(Directions) Copy out again, unchanged, the listing below from the line that has "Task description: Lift" through the line that has "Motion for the".

(Collected data)

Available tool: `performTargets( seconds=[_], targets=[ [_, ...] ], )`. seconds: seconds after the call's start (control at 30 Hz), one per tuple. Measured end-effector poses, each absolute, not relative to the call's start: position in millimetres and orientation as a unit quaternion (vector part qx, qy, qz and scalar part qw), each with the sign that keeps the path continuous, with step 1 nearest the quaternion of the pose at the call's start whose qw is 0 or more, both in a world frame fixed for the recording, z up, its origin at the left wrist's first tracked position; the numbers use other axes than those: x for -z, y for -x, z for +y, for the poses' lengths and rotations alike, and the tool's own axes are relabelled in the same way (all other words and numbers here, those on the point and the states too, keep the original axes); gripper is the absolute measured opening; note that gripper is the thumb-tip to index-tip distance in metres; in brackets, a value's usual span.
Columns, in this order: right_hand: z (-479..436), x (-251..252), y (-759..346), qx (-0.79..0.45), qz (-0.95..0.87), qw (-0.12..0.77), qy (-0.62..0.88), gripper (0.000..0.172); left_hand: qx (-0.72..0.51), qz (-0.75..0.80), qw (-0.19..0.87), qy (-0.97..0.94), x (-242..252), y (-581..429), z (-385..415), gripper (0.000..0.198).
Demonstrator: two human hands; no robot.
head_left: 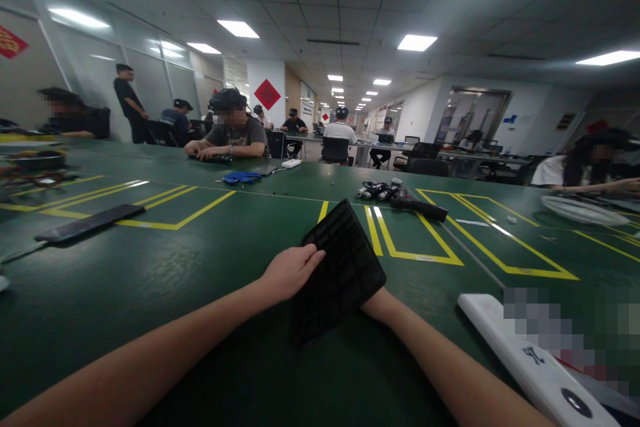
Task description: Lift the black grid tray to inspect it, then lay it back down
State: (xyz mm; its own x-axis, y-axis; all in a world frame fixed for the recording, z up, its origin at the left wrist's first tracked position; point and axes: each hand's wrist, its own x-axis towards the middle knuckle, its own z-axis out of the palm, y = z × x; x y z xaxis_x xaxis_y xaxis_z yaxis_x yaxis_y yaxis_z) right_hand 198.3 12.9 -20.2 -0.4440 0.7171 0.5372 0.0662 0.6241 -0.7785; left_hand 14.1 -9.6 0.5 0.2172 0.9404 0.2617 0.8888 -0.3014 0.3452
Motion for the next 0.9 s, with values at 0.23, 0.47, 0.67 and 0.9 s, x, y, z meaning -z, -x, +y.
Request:
performTargets(
  seconds=[0.23,0.47,0.67,0.9],
  targets=[
    [13.3,22.3,-198.4,-0.355,-0.771,0.461,0.260,0.033,-0.227,0.556,0.083,-0.795,-9.7,-11.3,-16.3,0.024],
    [17.2,26.3,-198.6,-0.359,-0.767,0.462,0.262,0.037,-0.323,0.530,0.181,-0.763,-12.0,-9.0,-11.1,0.013],
    [13.2,22.2,-194.2,-0.374,-0.764,0.462,0.252,0.035,-0.488,0.491,0.590,-0.416,-9.4,-2.5,2.4,0.006],
    [15.6,24.5,-198.0,-0.364,-0.762,0.464,0.268,0.036,-0.319,0.520,0.465,-0.641,-10.9,4.9,0.5,0.047]
  ],
)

(Problem solution)
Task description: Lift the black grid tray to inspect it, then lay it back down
State: (xyz mm; its own x-axis, y-axis; all in a world frame fixed for the recording, z up, its origin at the left wrist's first tracked position; point and axes: each hand's wrist, its own x-axis towards the middle knuckle, its own z-axis out of the palm, y = z × x; x y z xaxis_x xaxis_y xaxis_z yaxis_x yaxis_y yaxis_z) right_hand 198.3 12.9 -20.2 -0.4440 0.7171 0.5372 0.0662 0.6241 -0.7785; left_hand 14.1 -9.6 0.5 0.2172 0.9404 0.2617 0.8888 -0.3014 0.3452
Motion for the next 0.9 s, with values at 0.23, 0.47, 0.67 and 0.9 s, x, y, z meaning -z, -x, +y.

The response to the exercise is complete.